— PROBLEM REQUIREMENTS —
All of the data, word for word and free of pictures, is the expected result.
(INFORMATION SHOWN begins)
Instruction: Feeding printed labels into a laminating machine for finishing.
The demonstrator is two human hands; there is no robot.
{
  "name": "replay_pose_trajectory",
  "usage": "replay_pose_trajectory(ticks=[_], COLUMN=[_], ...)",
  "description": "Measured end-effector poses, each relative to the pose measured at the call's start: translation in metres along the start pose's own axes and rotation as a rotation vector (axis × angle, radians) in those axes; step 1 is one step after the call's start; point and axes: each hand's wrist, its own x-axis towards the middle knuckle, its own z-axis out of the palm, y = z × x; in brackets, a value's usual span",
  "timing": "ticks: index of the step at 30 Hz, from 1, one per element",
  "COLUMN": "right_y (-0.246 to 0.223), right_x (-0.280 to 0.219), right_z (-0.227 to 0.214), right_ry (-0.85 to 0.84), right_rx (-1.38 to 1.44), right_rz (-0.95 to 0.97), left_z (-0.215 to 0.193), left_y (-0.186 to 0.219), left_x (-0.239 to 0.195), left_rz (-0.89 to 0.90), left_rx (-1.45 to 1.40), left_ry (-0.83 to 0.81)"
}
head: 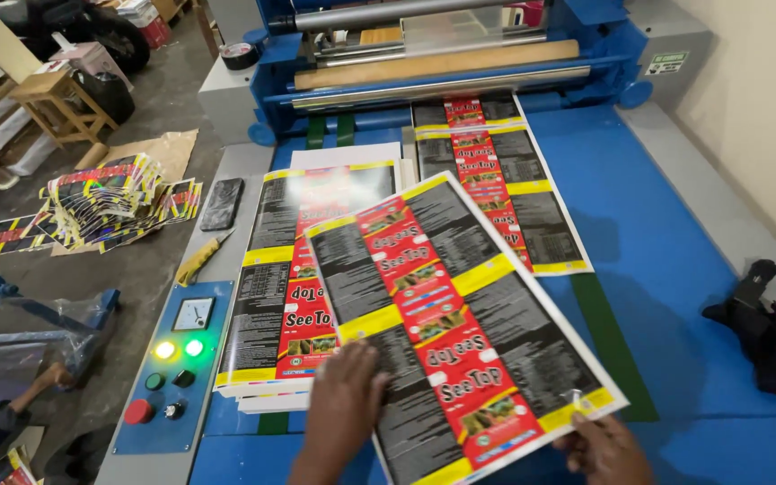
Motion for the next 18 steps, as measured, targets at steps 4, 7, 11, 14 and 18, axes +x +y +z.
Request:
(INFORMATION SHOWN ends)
— ANSWER TO THIS TASK —
Instruction: Feeding printed labels into a laminating machine for finishing.
The demonstrator is two human hands; there is no robot.
{
  "name": "replay_pose_trajectory",
  "usage": "replay_pose_trajectory(ticks=[_], COLUMN=[_], ...)",
  "description": "Measured end-effector poses, each relative to the pose measured at the call's start: translation in metres along the start pose's own axes and rotation as a rotation vector (axis × angle, radians) in those axes; step 1 is one step after the call's start; point and axes: each hand's wrist, its own x-axis towards the middle knuckle, its own z-axis out of the palm, y = z × x; in brackets, a value's usual span",
  "timing": "ticks: index of the step at 30 Hz, from 1, one per element",
  "COLUMN": "right_y (-0.246 to 0.223), right_x (-0.280 to 0.219), right_z (-0.227 to 0.214), right_ry (-0.85 to 0.84), right_rx (-1.38 to 1.44), right_rz (-0.95 to 0.97), left_z (-0.215 to 0.193), left_y (-0.186 to 0.219), left_x (-0.239 to 0.195), left_rz (-0.89 to 0.90), left_rx (-1.45 to 1.40), left_ry (-0.83 to 0.81)"
}
head: 
Motion for the next 18 steps, as measured, targets at steps 4, 7, 11, 14 and 18, axes +x +y +z.
Request:

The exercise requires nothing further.